Top of PROVIDED MATERIAL

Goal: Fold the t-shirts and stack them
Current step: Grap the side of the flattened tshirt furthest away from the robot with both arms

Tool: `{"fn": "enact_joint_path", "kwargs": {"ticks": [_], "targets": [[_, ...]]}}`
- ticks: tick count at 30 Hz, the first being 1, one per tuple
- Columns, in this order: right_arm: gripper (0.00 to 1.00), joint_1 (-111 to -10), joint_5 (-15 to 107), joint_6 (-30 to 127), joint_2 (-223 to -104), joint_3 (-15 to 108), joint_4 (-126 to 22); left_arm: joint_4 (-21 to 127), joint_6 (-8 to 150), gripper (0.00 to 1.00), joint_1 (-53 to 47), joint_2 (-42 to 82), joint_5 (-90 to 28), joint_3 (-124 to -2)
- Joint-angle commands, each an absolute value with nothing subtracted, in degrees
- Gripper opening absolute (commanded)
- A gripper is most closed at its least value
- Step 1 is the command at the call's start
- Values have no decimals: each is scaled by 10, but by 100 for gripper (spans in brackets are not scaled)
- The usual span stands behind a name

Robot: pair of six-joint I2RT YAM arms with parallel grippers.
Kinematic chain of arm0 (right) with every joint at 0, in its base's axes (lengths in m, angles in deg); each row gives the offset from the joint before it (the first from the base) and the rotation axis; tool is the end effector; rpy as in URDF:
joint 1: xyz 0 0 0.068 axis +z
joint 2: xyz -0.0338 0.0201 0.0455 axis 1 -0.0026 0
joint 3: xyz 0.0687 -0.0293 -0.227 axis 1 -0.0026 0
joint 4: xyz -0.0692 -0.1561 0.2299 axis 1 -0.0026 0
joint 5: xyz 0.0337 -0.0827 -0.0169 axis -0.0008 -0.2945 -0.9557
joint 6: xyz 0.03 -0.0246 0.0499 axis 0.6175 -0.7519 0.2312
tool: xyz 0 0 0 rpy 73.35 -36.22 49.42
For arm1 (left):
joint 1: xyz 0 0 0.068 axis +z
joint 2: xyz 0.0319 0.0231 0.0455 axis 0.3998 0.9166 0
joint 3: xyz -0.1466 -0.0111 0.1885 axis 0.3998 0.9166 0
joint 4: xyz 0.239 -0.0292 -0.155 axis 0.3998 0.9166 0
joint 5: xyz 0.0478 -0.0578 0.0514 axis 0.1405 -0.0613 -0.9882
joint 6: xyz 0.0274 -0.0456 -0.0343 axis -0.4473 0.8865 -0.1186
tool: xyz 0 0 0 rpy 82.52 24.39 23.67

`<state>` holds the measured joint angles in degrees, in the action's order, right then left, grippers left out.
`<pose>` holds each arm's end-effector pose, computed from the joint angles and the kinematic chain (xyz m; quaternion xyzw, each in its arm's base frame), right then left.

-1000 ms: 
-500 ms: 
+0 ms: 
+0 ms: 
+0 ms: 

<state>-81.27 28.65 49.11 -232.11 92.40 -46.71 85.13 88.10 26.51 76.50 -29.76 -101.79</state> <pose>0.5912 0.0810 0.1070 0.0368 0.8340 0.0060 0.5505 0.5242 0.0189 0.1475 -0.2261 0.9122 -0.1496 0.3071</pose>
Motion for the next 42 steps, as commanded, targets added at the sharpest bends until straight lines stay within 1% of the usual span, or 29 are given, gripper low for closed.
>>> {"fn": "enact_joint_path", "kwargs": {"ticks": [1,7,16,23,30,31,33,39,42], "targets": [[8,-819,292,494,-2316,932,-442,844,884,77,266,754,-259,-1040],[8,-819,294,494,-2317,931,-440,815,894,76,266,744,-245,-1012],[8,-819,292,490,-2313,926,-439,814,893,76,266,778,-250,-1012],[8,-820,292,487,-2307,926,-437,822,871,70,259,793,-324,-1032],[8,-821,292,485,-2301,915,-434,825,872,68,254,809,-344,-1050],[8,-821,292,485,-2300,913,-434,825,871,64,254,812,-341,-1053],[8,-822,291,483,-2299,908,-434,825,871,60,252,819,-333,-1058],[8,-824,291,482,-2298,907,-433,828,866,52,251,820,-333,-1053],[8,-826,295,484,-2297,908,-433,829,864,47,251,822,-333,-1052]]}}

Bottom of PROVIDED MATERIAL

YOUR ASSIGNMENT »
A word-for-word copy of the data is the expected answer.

EXPECTED ANSWER »
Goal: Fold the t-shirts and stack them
Current step: Grap the side of the flattened tshirt furthest away from the robot with both arms

Tool: `{"fn": "enact_joint_path", "kwargs": {"ticks": [_], "targets": [[_, ...]]}}`
- ticks: tick count at 30 Hz, the first being 1, one per tuple
- Columns, in this order: right_arm: gripper (0.00 to 1.00), joint_1 (-111 to -10), joint_5 (-15 to 107), joint_6 (-30 to 127), joint_2 (-223 to -104), joint_3 (-15 to 108), joint_4 (-126 to 22); left_arm: joint_4 (-21 to 127), joint_6 (-8 to 150), gripper (0.00 to 1.00), joint_1 (-53 to 47), joint_2 (-42 to 82), joint_5 (-90 to 28), joint_3 (-124 to -2)
- Joint-angle commands, each an absolute value with nothing subtracted, in degrees
- Gripper opening absolute (commanded)
- A gripper is most closed at its least value
- Step 1 is the command at the call's start
- Values have no decimals: each is scaled by 10, but by 100 for gripper (spans in brackets are not scaled)
- The usual span stands behind a name

Robot: pair of six-joint I2RT YAM arms with parallel grippers.
Kinematic chain of arm0 (right) with every joint at 0, in its base's axes (lengths in m, angles in deg); each row gives the offset from the joint before it (the first from the base) and the rotation axis; tool is the end effector; rpy as in URDF:
joint 1: xyz 0 0 0.068 axis +z
joint 2: xyz -0.0338 0.0201 0.0455 axis 1 -0.0026 0
joint 3: xyz 0.0687 -0.0293 -0.227 axis 1 -0.0026 0
joint 4: xyz -0.0692 -0.1561 0.2299 axis 1 -0.0026 0
joint 5: xyz 0.0337 -0.0827 -0.0169 axis -0.0008 -0.2945 -0.9557
joint 6: xyz 0.03 -0.0246 0.0499 axis 0.6175 -0.7519 0.2312
tool: xyz 0 0 0 rpy 73.35 -36.22 49.42
For arm1 (left):
joint 1: xyz 0 0 0.068 axis +z
joint 2: xyz 0.0319 0.0231 0.0455 axis 0.3998 0.9166 0
joint 3: xyz -0.1466 -0.0111 0.1885 axis 0.3998 0.9166 0
joint 4: xyz 0.239 -0.0292 -0.155 axis 0.3998 0.9166 0
joint 5: xyz 0.0478 -0.0578 0.0514 axis 0.1405 -0.0613 -0.9882
joint 6: xyz 0.0274 -0.0456 -0.0343 axis -0.4473 0.8865 -0.1186
tool: xyz 0 0 0 rpy 82.52 24.39 23.67

`<state>` holds the measured joint angles in degrees, in the action's order, right then left, grippers left out.
`<pose>` holds each arm's end-effector pose, computed from the joint angles and the kinematic chain (xyz m; quaternion xyzw, each in its arm's base frame), right then left.

-1000 ms: 
-500 ms: 
+0 ms: 
+0 ms: 
+0 ms: 

<state>-81.27 28.65 49.11 -232.11 92.40 -46.71 85.13 88.10 26.51 76.50 -29.76 -101.79</state> <pose>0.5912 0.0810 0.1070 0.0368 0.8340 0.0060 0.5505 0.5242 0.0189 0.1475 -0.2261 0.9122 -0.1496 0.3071</pose>
Motion for the next 42 steps, as commanded, targets added at the sharpest bends until straight lines stay within 1% of the usual span, or 29 are given, gripper low for closed.
>>> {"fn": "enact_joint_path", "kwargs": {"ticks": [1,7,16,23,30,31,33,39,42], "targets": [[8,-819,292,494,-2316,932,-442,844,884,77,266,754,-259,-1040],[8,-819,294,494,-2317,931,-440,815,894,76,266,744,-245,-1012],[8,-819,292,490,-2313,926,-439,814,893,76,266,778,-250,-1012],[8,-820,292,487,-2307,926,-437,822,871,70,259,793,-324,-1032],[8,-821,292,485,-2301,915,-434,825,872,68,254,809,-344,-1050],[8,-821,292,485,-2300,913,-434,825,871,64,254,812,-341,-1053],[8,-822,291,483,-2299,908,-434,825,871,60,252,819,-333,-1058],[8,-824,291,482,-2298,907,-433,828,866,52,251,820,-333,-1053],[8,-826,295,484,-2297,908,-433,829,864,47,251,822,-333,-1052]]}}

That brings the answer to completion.